Macon stood, clasping a heavy hand on her shoulder. I’d felt that pressure—a part of me could feel it now. “Never be afraid to speak the truth, Miss Durand. We’re a little past the point of pleasantries. We must simply press on. It’s all we can do.”
She straightened under his hand. “I’m not sure I know the protocol when facing the potential annihilation of the Mortal world.”
“I believe, dear girl, that’s entirely the point.”
“What?”
“Look at the facts. It appears that since the Claiming the Mortal world has been altered. Or, as you said yourself, the sky is falling. Hell on Earth, our charming Mrs. Lincoln might say. And the Caster world has been presented with a new species of Caster-Incubus we’ve never seen before. An Adam of sorts. Whatever purpose the hybrid boy serves, it’s not an accident. The timing is too perfect. It’s all part of a grand design—or, considering Abraham is undoubtedly involved, a grandiose design.”
Lena looked pale, and I grabbed her arm, propping her up next to me.
Let’s go.
She held her finger to her lips.
He’s the Adam?
L—
Ethan. If he’s the Adam…
Liv stared at Macon, her eyes wide. “You think Abraham somehow engineered this?”

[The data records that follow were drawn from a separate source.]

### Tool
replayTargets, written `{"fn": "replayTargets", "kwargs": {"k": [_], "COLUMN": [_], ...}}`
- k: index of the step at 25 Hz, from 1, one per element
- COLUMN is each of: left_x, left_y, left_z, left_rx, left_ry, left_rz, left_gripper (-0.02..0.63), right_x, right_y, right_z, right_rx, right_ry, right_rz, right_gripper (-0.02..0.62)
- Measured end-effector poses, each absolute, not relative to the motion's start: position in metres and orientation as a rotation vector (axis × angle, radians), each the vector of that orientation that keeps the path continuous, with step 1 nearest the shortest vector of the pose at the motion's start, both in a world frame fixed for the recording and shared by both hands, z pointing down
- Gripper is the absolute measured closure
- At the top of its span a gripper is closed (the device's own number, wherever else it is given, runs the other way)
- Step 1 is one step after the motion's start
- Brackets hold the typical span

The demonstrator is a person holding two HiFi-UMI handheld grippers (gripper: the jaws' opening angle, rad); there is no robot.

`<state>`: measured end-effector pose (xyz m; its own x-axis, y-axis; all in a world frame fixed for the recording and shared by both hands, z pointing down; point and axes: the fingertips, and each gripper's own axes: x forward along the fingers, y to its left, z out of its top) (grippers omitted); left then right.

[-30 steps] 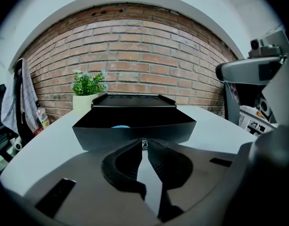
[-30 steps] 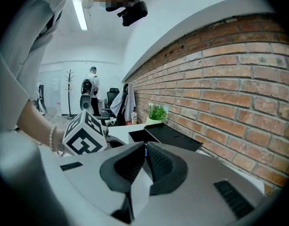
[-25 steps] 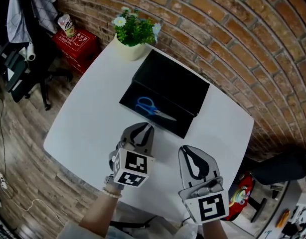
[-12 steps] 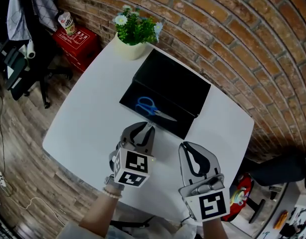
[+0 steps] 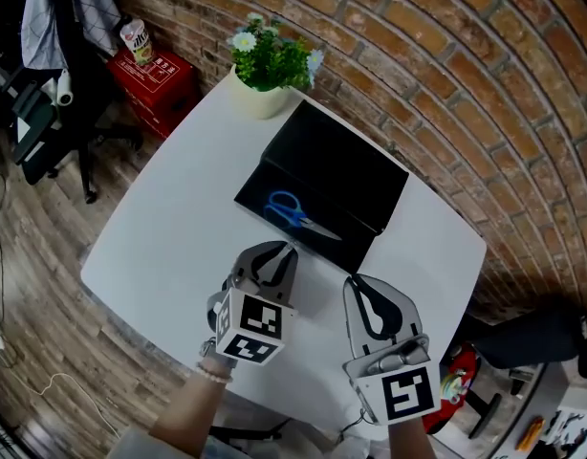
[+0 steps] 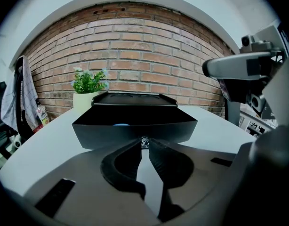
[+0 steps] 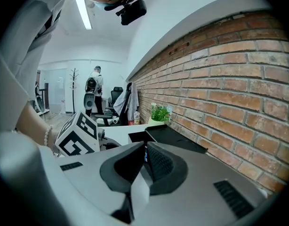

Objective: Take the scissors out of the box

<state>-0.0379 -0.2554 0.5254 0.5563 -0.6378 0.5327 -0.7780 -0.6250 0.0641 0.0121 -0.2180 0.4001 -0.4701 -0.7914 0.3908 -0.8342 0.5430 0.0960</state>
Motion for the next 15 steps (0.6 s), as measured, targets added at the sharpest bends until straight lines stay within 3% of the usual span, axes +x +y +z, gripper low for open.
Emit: {"fn": "replayTargets", "kwargs": {"k": [15], "left_x": [-0.040], "left_y": [-0.253], "left_z": [0.525], "left_rx": [2.475], "left_ry": [-1.207], "left_rz": [0.669], "left_gripper": [0.557], "right_x": [-0.021], "right_y": [-0.265], "right_z": [0.398], "right_rx": [1.167], "right_ry": [-2.437], "right_rz": [0.060], "right_gripper": [0.551]}}
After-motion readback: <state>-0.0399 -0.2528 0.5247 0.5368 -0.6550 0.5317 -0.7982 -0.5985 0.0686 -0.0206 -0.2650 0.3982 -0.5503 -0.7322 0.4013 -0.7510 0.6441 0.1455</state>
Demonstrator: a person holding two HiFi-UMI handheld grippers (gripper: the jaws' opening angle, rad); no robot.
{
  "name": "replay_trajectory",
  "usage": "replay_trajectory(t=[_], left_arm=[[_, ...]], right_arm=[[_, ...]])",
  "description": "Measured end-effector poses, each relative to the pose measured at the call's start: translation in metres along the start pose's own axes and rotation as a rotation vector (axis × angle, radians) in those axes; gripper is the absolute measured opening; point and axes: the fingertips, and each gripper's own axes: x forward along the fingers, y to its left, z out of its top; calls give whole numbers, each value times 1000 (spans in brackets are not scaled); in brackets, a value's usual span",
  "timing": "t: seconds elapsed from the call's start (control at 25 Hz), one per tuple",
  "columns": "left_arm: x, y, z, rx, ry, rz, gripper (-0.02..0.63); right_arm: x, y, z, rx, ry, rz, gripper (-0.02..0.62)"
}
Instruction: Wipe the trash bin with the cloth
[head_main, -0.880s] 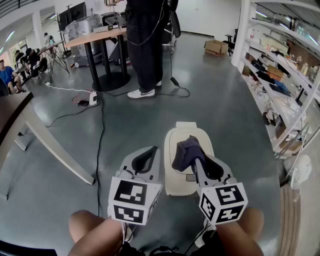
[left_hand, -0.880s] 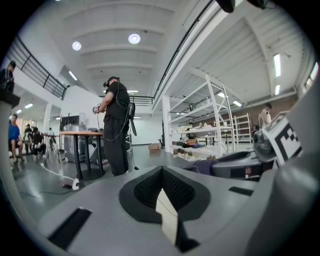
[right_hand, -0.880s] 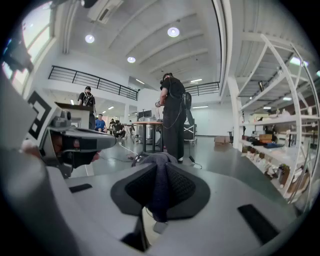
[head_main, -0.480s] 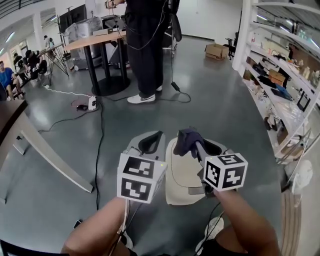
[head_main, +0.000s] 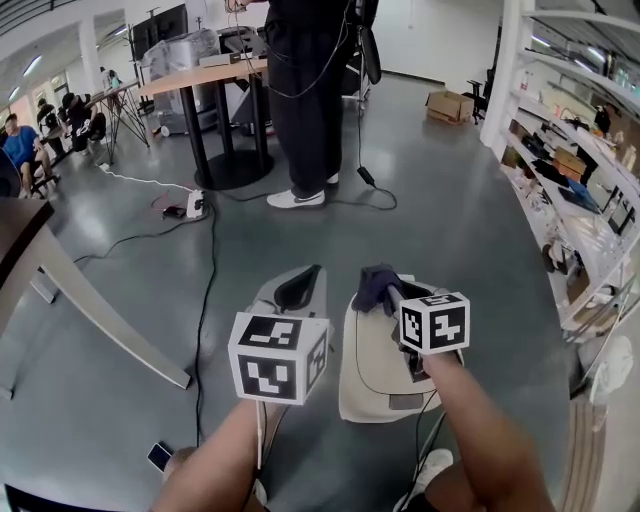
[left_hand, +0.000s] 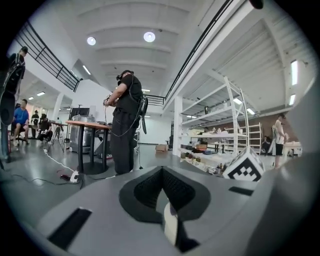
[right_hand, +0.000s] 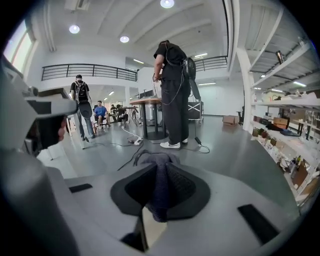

Macon scoffed. “Hunting certainly doesn’t have the intellect for this sort of endeavor, and Sarafine alone doesn’t have the power. The boy, however indeterminate his origin, is Lena’s age? A little older?”
I don’t want to be the Eve.
You’re not.
You don’t know that, Ethan. I think I am.
You’re not, L.
I pulled her into my arms, and I could feel the heat of her cheek through the thin cotton of my shirt.
I think I was supposed to be.
Macon continued, but he seemed farther and farther away with every word. “Unless John Breed was pulled out of some other realm, he evolved here in the Mortal or Caster world. Which necessitates more than a decade and a half of ruthless cunning, at which Abraham excels.” Macon fell silent.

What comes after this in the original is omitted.